DATA FOR THIS EXERCISE ->
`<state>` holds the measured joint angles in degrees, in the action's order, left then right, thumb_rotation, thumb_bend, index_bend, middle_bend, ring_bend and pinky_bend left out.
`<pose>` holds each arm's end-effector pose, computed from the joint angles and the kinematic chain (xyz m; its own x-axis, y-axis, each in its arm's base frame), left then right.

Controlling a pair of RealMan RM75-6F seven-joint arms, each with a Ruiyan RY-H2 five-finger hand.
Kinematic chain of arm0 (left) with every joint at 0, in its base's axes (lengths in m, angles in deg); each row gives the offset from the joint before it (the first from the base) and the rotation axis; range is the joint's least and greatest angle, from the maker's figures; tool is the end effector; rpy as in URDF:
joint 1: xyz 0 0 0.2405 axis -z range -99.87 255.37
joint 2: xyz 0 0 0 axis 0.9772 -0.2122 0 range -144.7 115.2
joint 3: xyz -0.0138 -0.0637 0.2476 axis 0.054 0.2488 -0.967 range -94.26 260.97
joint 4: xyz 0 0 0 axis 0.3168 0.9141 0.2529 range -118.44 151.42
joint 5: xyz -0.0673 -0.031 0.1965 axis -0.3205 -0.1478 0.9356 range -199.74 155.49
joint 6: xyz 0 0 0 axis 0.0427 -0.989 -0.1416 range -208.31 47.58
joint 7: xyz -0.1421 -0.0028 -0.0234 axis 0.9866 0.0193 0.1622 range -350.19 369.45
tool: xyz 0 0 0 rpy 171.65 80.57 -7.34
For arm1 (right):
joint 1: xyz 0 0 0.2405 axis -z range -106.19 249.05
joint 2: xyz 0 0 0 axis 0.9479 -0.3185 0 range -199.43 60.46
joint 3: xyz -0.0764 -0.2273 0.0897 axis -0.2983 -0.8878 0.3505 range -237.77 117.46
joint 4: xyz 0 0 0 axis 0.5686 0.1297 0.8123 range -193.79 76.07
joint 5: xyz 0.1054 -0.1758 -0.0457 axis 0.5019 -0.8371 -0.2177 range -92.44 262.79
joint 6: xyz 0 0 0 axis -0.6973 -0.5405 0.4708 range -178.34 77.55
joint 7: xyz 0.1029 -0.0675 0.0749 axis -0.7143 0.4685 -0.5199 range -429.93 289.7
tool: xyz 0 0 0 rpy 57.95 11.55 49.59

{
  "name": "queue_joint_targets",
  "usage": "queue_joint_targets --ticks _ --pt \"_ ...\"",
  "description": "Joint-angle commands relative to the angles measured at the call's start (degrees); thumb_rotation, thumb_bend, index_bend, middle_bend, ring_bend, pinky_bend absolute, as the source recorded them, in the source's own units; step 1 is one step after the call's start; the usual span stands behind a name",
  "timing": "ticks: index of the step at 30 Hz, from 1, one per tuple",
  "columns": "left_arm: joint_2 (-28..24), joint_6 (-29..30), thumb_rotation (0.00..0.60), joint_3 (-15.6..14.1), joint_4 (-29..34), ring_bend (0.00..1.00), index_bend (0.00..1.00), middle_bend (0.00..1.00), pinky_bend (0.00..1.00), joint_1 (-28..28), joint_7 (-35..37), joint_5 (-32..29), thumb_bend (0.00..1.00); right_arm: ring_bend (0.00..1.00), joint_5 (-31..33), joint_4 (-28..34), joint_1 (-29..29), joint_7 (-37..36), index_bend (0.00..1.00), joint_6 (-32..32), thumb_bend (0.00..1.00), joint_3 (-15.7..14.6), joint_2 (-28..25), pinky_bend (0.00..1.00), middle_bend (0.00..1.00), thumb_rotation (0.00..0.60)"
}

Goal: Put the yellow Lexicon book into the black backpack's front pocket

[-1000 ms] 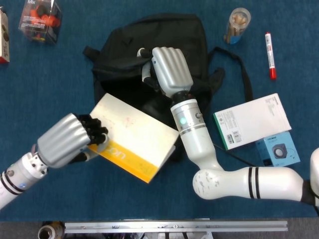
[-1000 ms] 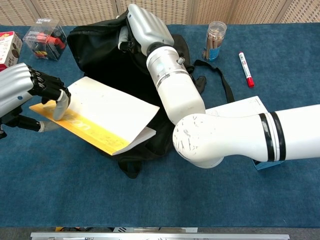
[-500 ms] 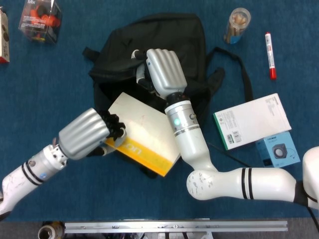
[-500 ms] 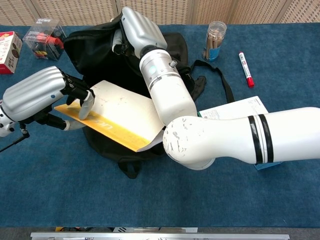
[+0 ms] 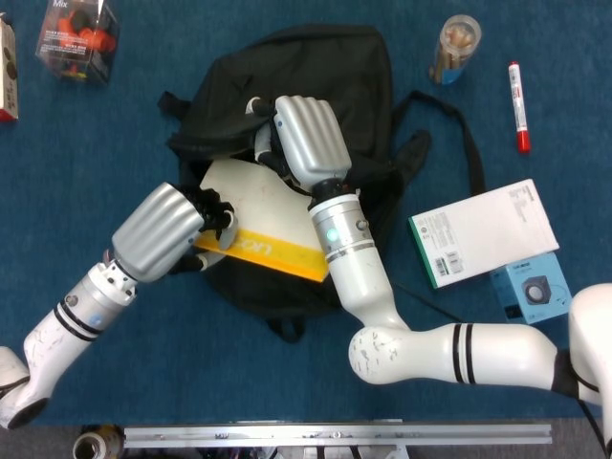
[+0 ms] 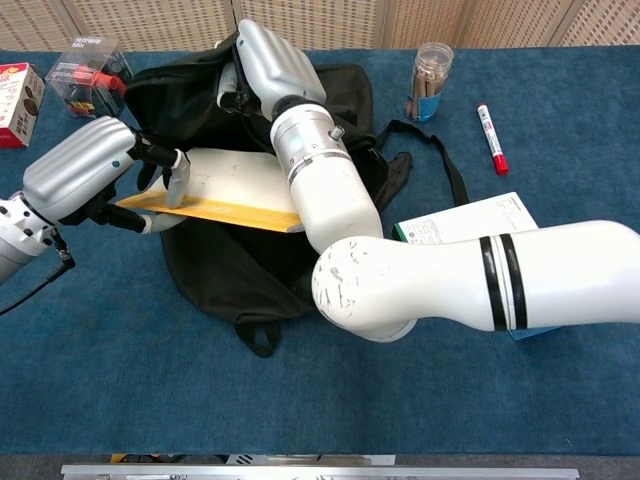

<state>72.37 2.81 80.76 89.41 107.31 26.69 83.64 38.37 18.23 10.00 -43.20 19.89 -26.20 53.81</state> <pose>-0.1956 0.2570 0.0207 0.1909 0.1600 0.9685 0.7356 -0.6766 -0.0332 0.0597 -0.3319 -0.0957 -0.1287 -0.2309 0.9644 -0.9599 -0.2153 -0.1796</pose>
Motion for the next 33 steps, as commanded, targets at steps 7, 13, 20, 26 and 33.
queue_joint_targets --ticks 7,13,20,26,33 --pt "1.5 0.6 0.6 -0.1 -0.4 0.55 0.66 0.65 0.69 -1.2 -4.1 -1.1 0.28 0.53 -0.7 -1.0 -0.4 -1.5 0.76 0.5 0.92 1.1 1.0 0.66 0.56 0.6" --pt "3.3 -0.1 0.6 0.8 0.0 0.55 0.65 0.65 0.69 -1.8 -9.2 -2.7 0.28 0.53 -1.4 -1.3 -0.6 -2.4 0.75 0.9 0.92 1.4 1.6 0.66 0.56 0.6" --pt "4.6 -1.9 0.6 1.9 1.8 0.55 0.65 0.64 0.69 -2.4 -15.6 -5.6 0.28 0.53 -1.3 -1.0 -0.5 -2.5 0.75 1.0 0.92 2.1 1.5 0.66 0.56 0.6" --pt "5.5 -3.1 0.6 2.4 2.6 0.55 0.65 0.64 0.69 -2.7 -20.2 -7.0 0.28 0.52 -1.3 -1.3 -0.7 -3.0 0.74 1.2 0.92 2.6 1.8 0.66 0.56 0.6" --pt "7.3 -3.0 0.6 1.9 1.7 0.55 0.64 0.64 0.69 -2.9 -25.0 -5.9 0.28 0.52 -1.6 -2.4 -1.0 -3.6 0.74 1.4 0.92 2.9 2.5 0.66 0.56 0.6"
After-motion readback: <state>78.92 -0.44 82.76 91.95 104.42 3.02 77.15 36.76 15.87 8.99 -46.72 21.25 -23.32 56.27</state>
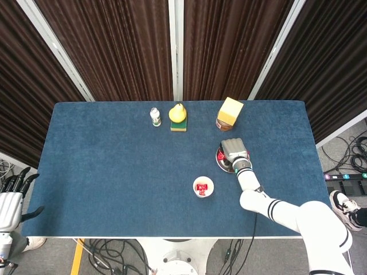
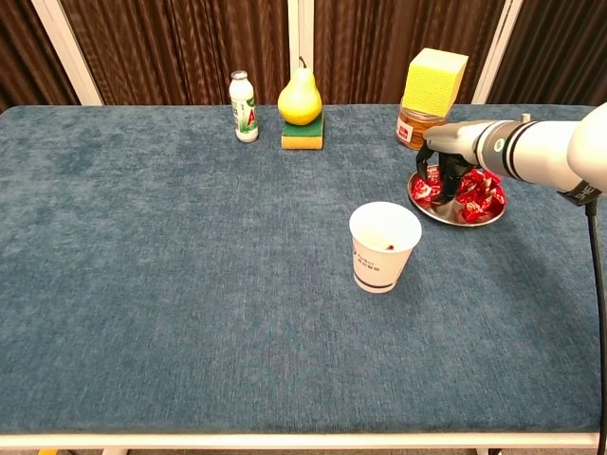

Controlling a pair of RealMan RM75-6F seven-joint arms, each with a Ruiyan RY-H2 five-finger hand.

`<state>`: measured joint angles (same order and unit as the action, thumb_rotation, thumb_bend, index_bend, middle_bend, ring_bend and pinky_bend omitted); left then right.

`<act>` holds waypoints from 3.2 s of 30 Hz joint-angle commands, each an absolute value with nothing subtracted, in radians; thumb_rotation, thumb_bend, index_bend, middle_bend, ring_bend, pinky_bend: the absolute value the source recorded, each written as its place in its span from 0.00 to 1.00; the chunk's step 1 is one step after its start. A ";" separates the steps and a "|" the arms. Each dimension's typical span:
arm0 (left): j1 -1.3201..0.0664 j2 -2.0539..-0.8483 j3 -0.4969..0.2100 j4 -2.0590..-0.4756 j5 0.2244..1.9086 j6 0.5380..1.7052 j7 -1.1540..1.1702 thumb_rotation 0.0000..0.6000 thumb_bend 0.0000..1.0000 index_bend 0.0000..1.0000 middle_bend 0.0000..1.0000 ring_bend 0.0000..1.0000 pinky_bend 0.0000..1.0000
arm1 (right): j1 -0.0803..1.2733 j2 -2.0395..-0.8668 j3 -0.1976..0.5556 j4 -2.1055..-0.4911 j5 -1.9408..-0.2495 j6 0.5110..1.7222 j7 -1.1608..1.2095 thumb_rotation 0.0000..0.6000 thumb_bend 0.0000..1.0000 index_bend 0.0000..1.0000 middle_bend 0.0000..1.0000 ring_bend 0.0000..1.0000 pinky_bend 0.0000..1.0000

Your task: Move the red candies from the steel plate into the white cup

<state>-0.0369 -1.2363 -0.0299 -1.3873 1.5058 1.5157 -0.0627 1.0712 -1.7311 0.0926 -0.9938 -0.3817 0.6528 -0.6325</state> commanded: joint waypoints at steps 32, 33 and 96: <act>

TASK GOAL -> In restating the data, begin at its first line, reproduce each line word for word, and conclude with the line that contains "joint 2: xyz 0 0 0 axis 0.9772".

RESPONSE TO THIS EXERCISE ->
`<state>` holds the measured joint angles in degrees, in the action's order, left then right, thumb_rotation, thumb_bend, index_bend, middle_bend, ring_bend and pinky_bend left out.
`<pose>` holds each arm's end-effector pose, computed from the joint angles and the kinematic chain (xyz m; its own x-axis, y-axis, each in its arm's base frame), left then right.

Controlling a pair of RealMan RM75-6F seven-joint arms, each with a Ruiyan RY-H2 five-finger hand.
Kinematic chain of arm0 (left) with every joint at 0, in its base's axes (lengths in m, angles in deg); each row gives the offset from the joint before it (the first from the base) and the rotation axis; range is the joint's least and greatest angle, from the maker's figures; tool is the end effector; rpy as in URDF:
joint 1: xyz 0 0 0.2405 axis -z range -99.87 255.37
joint 2: xyz 0 0 0 axis 0.9772 -0.2122 0 range -144.7 115.2

The answer to this exercise is complete.